Seen from Europe, Sun City seems like a utopian vision: a town designed on the drawing board that looks like some extra-terrestrial apparition. And yet, since 1963 it has been routine and everyday reality.
Fun! Fun! Fun! The bright lights flash: there is a punk band in the garage and a tap dance revue on the stage. The old punks call themselves “One Foot in the Grave” and the tap dancers radiate revue charm with undisguised pleasure in what they are doing instead of a perfect figure and blemish-free skin.

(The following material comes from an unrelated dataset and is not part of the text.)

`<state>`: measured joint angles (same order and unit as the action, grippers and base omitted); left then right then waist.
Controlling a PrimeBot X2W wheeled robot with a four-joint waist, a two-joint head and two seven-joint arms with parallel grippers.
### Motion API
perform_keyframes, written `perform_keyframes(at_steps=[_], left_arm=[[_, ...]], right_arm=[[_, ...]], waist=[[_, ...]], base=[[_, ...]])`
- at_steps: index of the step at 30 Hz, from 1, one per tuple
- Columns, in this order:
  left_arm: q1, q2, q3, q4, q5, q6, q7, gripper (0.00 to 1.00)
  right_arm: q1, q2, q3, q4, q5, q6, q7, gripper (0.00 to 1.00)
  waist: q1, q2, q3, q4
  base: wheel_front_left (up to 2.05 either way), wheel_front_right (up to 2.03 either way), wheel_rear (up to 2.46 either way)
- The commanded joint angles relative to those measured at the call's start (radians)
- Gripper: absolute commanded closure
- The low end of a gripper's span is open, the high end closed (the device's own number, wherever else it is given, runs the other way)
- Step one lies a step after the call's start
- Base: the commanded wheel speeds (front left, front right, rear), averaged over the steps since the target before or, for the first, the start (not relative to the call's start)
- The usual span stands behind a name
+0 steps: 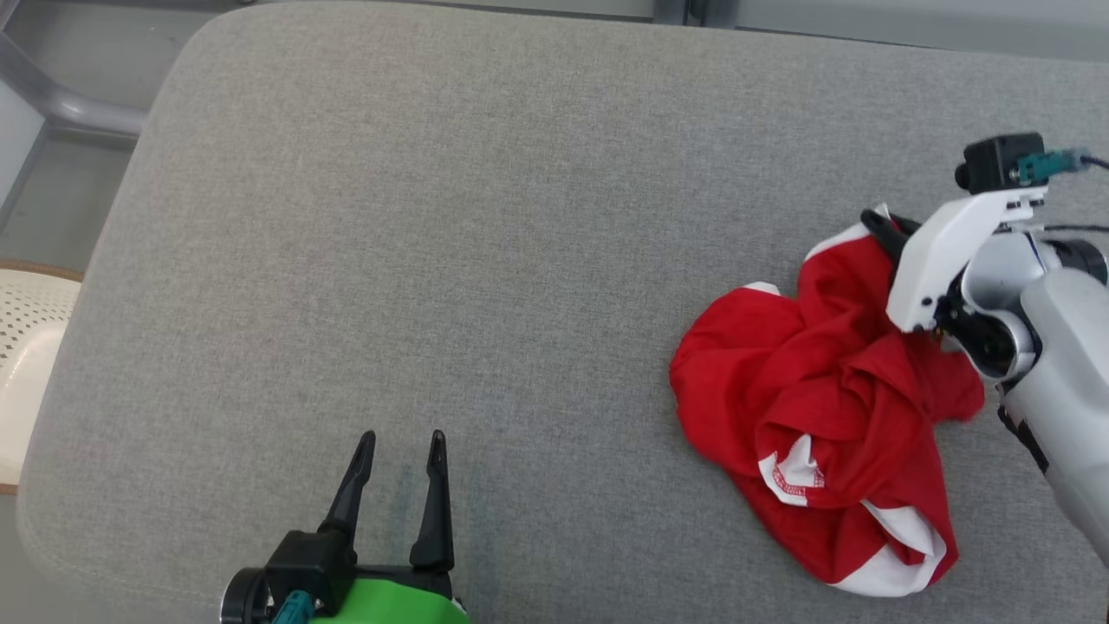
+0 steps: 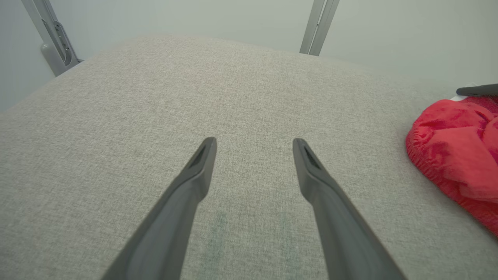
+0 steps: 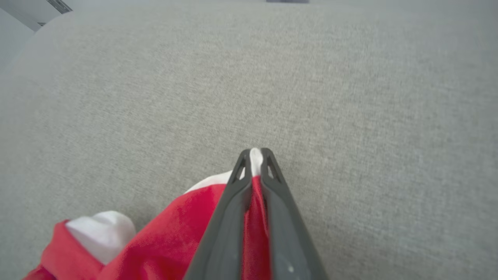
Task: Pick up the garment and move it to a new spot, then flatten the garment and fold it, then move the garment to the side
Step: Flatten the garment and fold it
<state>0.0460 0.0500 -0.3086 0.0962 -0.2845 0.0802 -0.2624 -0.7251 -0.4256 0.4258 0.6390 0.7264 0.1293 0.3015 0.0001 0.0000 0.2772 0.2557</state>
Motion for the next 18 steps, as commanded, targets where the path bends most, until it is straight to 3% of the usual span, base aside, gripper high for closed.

Aging is a condition where “aches and pains are part of the deal”, as Jim observes. On the other hand, you have reached a point in your life where you can just shrug and say: “Get over it or take a pill to make you feel good”. At least, that’s what Betty-Jane recommends. Everyone living here has to find his or her own way to deal with life while facing death: if you don’t have much time left, you can choose to make the best out of it. Jim sums it up nonchalantly: “We come to Sun City to die – but to have fun while doing it!”
It’s all about attitude. The residents of Sun City do not subscribe to the view that the last chapter of our lives has to be a solemn one. The town provides a stage on which the protagonists of the film perform the drama of old age as a metaphorical round dance. In telling their stories the residents reveal what they have gained – and lost – from life. They speak openly about the painful side of aging, as well as its pleasures. And they believe that being happy is a decision we can take.
NOTES TO THE PLACE
If you are over 55 you can begin your “second life” in Sun City – in your own neat little house, in rented accommodation, or in a retirement or nursing home. You may live here for twenty, thirty or even forty years – who can tell how long it will be? Life here is inexpensive and so most of the inhabitants of this paradise for the aged are middle class and come from all over the country. There is no need to levy taxes to finance town halls, schools and other institutions that only the young require. And most of the odd jobs are dealt with by the residents on a voluntary basis.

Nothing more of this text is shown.